TO DO:
After locating the line with "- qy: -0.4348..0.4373" below, output it and each following line exactly, stopping after the line with "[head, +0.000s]". No pictures.

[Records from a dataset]
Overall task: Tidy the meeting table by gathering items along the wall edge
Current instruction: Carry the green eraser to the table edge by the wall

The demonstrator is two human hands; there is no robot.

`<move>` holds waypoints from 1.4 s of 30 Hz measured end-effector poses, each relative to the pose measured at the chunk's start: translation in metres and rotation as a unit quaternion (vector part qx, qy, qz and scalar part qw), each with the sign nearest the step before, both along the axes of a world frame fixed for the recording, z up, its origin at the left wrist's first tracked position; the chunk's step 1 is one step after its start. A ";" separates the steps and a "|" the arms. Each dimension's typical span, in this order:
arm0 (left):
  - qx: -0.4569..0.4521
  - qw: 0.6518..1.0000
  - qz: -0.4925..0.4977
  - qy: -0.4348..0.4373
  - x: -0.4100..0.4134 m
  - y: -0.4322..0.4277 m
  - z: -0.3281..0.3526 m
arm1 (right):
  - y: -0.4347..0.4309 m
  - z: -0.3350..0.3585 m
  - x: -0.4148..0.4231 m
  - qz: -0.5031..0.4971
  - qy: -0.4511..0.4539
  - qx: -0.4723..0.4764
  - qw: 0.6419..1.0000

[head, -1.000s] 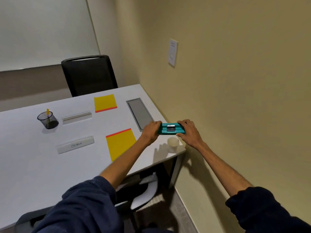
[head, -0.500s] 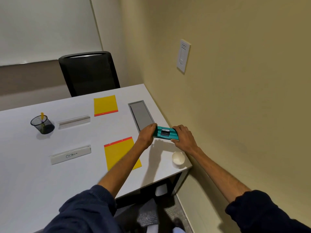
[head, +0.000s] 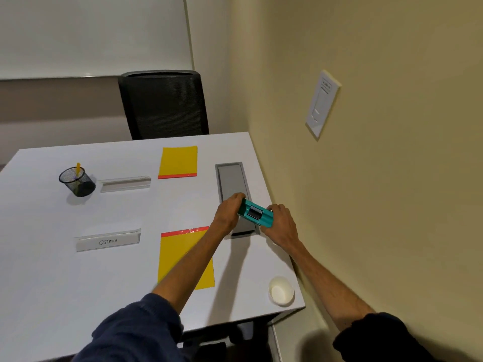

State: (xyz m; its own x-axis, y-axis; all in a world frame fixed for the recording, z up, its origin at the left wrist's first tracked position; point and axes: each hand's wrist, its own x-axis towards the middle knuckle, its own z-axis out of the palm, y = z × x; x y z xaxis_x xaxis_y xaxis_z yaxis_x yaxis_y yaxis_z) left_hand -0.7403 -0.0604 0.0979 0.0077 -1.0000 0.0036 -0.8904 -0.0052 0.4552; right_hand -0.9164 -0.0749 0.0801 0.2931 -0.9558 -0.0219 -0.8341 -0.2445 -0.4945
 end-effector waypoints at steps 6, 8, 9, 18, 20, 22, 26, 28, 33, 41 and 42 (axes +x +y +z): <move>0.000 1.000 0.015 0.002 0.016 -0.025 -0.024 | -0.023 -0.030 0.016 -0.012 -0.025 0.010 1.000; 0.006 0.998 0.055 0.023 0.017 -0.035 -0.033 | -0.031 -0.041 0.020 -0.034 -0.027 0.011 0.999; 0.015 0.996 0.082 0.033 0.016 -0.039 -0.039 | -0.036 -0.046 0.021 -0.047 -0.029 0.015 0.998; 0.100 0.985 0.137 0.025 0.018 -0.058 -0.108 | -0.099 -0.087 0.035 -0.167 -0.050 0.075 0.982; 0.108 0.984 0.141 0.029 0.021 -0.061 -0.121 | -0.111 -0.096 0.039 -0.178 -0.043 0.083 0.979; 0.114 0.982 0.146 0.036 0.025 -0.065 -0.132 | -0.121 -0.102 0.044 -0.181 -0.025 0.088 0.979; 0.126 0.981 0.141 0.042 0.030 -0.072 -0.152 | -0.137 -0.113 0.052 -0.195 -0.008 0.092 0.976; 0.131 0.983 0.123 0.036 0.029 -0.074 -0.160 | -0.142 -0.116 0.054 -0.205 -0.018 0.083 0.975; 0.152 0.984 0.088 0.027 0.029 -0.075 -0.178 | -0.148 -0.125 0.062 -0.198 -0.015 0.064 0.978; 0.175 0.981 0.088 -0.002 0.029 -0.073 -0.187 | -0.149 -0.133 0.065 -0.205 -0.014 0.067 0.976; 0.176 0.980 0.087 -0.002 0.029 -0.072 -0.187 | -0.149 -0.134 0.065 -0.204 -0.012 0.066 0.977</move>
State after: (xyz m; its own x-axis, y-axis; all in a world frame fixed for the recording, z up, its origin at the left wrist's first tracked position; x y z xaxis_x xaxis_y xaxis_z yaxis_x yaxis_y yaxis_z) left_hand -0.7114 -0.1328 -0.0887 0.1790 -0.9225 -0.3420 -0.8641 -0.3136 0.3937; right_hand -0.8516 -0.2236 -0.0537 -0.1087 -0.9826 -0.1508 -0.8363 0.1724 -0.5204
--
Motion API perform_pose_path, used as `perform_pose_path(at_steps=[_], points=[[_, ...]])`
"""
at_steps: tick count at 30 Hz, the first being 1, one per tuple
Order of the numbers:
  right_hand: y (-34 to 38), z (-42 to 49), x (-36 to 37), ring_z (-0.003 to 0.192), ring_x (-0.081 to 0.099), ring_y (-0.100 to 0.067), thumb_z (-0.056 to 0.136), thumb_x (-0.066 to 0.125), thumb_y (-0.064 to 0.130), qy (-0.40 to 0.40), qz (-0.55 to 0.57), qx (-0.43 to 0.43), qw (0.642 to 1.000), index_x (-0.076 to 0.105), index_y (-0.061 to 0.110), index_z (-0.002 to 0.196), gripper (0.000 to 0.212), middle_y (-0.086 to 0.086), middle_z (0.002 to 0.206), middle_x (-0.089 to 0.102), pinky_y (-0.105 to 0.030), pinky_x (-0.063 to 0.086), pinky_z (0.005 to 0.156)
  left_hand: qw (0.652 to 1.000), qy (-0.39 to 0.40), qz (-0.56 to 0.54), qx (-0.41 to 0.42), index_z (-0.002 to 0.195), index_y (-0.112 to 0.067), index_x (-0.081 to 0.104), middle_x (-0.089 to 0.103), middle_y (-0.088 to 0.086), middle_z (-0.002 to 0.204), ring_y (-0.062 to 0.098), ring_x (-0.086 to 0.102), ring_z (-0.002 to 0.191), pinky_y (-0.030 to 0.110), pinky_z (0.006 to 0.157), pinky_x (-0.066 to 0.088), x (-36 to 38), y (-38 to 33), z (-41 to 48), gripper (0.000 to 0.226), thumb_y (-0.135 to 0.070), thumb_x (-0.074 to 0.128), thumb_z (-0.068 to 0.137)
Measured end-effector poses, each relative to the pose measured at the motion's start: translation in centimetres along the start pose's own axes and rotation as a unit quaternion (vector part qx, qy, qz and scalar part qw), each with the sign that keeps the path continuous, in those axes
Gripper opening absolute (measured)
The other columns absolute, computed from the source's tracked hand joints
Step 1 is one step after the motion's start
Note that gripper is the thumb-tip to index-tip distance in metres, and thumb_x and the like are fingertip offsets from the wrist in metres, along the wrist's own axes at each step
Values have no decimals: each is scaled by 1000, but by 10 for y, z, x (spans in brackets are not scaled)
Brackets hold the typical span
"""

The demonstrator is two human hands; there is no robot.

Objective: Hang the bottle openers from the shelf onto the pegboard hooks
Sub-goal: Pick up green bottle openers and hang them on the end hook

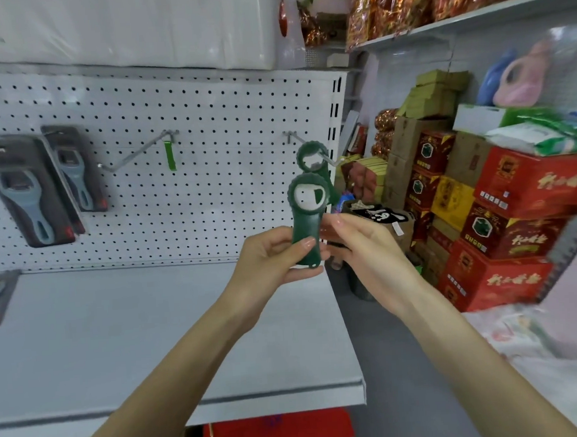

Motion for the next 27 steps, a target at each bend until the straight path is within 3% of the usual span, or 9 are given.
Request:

EXPECTED ANSWER:
  - qy: -0.4348..0.4373
  - x: -0.4100..0.4134 m
  - y: -0.4322..0.4277 m
  - z: -0.3281..0.3526 m
arm1 (right):
  - y: -0.4347..0.4309 m
  - z: -0.3350..0.3585 m
  - x: -0.4148..0.4231 m
  - qz: -0.5031..0.4971
  - qy: -0.4511..0.4539
  - qx: -0.4723..0.4764
  - qw: 0.6419..1.0000

[head, -1.000s] 
[head, -0.500s] 
[head, +0.000s] 

The exercise requires no further answer.